__EXERCISE DESCRIPTION__
Copy out each line below that has the word "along" in it.
=====
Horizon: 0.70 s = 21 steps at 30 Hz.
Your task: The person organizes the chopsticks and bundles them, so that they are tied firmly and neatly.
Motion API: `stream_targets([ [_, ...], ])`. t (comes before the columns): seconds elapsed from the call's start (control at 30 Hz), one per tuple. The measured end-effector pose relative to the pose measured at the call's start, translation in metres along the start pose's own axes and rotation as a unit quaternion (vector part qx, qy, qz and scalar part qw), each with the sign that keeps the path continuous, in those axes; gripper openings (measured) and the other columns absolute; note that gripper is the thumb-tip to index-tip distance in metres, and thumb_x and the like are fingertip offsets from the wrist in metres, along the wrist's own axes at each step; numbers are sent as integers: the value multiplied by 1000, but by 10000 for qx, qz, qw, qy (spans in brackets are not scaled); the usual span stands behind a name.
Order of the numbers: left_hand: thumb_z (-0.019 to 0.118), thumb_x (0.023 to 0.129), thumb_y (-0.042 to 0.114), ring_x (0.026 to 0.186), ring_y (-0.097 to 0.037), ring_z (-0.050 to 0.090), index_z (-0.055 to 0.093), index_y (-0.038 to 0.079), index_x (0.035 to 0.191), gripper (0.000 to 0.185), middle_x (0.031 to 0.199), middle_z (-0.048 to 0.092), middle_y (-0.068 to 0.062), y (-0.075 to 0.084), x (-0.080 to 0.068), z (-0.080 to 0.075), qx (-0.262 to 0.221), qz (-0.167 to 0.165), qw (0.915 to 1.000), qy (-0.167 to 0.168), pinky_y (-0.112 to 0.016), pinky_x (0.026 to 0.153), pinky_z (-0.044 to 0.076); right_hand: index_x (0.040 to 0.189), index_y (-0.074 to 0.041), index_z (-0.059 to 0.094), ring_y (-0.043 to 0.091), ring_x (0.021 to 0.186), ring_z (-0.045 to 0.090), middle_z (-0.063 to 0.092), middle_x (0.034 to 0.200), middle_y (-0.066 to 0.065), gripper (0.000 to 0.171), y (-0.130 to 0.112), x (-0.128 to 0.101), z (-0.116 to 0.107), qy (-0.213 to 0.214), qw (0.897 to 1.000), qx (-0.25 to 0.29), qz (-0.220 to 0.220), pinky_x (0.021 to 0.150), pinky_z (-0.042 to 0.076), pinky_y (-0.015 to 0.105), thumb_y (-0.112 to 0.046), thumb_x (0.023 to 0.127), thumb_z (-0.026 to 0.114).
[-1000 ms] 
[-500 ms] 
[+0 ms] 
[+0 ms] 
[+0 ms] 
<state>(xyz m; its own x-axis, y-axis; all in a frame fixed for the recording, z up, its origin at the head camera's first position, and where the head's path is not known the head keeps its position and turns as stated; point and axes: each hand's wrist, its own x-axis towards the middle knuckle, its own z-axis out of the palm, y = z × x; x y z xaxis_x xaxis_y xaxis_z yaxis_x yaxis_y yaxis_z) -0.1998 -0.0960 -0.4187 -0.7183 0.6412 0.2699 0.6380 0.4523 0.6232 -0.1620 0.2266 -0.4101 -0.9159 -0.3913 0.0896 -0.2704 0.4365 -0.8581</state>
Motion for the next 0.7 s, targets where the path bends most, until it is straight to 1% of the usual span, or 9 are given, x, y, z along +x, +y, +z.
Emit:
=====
__ANSWER__
Motion API: `stream_targets([ [_, ...], ])`. t (comes before the columns): seconds elapsed from the call's start (control at 30 Hz), one per tuple. The measured end-effector pose relative to the pose measured at the call's start, translation in metres along the start pose's own axes and rotation as a unit quaternion (vector part qx, qy, qz and scalar part qw), each with the sign that keeps the path continuous, in those axes; gripper openings (measured) and the other columns absolute; note that gripper is the thumb-tip to index-tip distance in metres, and thumb_x and the like are fingertip offsets from the wrist in metres, along the wrist's own axes at each step; numbers are sent as integers: the value multiplied by 1000, but by 10000 for qx, qz, qw, qy (spans in brackets are not scaled); the usual span stands behind a name.
Motion for the next 0.7 s, targets where the path bends most, until it is straight to 1% of the usual span, or 9 are given, x, y, z along +x, +y, +z.

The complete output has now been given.